**Task prompt:** Which lines of the records contain the word "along"? Show each of them.

─── Records ───

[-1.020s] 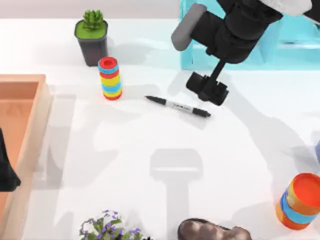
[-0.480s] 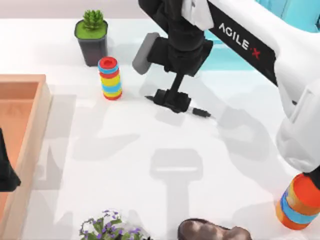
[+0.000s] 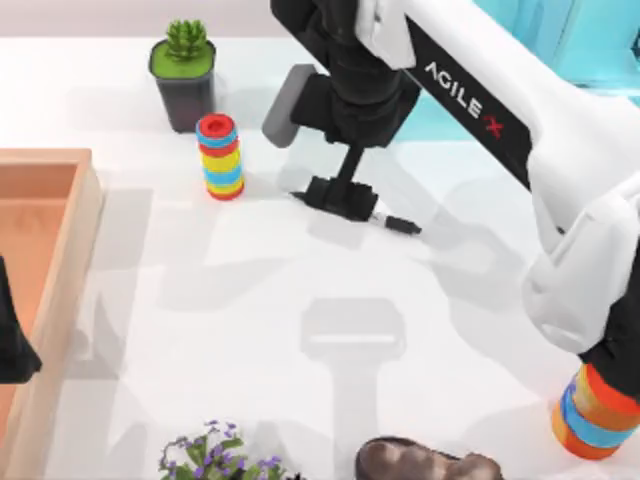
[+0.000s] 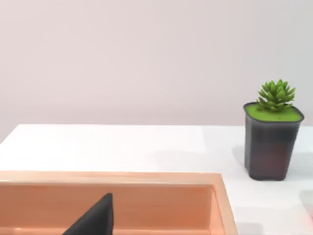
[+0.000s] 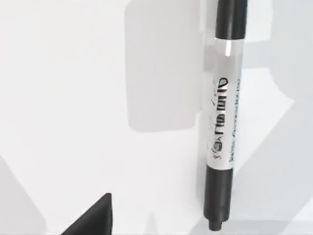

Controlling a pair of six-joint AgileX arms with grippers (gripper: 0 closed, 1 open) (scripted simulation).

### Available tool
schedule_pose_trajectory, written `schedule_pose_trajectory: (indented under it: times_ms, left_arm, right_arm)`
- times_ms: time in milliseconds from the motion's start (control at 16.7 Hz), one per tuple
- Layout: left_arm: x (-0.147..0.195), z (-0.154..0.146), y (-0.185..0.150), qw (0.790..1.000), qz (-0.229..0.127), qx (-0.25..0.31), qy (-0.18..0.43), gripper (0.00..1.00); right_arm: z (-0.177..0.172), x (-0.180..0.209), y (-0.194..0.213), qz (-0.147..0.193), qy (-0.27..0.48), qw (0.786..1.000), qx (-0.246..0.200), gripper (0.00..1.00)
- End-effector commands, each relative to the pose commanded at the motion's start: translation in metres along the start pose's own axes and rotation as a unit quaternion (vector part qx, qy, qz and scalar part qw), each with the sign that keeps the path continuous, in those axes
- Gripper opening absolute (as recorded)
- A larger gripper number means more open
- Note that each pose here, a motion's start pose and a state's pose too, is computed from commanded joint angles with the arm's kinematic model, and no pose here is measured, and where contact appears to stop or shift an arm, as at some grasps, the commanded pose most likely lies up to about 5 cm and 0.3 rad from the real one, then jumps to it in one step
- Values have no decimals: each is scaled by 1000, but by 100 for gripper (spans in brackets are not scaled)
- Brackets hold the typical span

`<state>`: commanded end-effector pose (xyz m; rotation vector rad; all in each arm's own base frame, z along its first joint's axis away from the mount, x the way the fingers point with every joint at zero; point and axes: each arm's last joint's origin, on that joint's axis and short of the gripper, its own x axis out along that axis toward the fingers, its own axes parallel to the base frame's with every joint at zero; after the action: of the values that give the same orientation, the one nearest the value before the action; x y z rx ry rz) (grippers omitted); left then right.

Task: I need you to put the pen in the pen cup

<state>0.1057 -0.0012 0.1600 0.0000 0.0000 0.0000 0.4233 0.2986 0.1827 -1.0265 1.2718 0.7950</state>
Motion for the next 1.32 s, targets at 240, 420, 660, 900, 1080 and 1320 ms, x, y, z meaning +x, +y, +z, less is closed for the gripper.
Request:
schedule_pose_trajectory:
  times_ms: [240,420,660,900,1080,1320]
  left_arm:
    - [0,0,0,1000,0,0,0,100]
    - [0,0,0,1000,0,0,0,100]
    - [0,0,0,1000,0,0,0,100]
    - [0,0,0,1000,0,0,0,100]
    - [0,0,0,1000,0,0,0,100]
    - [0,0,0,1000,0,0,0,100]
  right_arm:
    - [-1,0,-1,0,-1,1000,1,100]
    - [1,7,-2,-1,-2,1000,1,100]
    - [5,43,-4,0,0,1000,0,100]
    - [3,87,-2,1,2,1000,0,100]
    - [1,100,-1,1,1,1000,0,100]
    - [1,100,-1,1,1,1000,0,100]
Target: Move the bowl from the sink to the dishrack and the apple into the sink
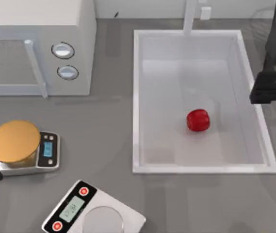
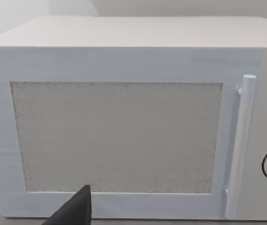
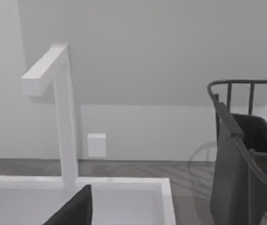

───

**Task solution:**
- End-effector commands, each relative to the pose commanded at the motion's start: translation in metres along the start pose's own axes and rotation as a unit quaternion (vector part qx, qy, qz and scalar part qw), each with the sign that keeps the path continuous, in those axes
`<state>`: commanded end-effector pose (xyz m; rotation vector rad; all in each arm's own base frame, z along its first joint's axis away from the mount, x the way the fingers point with every joint at zero; point and axes: each arm's last joint's origin, on that joint's axis and short of the gripper, its own x axis out along that axis toward the fingers, its own axes parallel to the base frame's with every joint at zero; after the action: of the values that give the same orientation, the one nearest the value before the action; x y z rx ry rz) (grippers omitted); left then right.

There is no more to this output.